A tug of war between the bulls and bears persists, as the optimism over the US gasoline demand recovery was negated by the fears over the coronavirus lockdowns, especially in the US and Australian states.

The oil market is also holding steady, as they look forward to the OPEC and its allies (OPEC+) meeting on July 15, for fresh cues on its oil output cuts policy. In the meantime, the coronavirus stats and broader market sentiment will continue to entertain oil traders.

Meanwhile, on Wednesday, the price chopped and dropped to test the key 40.35 support after the Energy Information Administration (EIA) data reported an unexpected build in the US crude stocks data.

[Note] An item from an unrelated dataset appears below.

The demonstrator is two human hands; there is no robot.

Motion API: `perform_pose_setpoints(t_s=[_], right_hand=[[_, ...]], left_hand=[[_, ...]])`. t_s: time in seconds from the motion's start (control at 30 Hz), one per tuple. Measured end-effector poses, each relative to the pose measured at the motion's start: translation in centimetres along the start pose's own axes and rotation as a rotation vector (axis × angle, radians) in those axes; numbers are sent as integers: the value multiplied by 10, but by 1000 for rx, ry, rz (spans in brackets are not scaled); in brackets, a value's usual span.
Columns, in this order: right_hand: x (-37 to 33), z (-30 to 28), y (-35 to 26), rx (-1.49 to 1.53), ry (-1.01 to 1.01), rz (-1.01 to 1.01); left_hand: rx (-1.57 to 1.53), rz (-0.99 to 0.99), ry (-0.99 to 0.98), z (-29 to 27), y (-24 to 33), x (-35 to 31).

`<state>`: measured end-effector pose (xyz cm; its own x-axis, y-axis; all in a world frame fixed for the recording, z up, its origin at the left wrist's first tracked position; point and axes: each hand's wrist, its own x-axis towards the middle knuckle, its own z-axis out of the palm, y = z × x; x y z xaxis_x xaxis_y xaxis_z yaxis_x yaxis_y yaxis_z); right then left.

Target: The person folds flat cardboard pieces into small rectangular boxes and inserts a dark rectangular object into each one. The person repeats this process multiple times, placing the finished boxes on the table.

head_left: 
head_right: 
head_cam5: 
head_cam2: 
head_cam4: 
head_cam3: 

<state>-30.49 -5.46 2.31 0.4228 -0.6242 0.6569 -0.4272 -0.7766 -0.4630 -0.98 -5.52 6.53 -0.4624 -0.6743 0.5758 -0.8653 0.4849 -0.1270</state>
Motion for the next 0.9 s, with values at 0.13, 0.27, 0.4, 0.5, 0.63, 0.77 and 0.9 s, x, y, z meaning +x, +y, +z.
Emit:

The US crude inventories rose by 5.7 million barrels in the week to July 3, compared with expectations for a decrease of 3.1 million barrels.

However, the dip was short-lived, as the bulls bounced-back and drove the black gold past the 41 barrier, as a bigger-than-expected drop in the US gasoline inventories, stoked expectations of improving fuel demand.

WTI technical levels to watch

“A clear break of $41.15 becomes necessary for the bulls to attack June month’s top near $41.65. Meanwhile, a confluence of 200-HMA and 23.6% Fibonacci retracement of June 23-25 fall, around $39.90, becomes near-term strong support to watch during the quote’s fresh weakness below 100-HMA immediate rest-point of $40.54,” Anil Panchal, Editor and Analyst at FXStreet.com notes.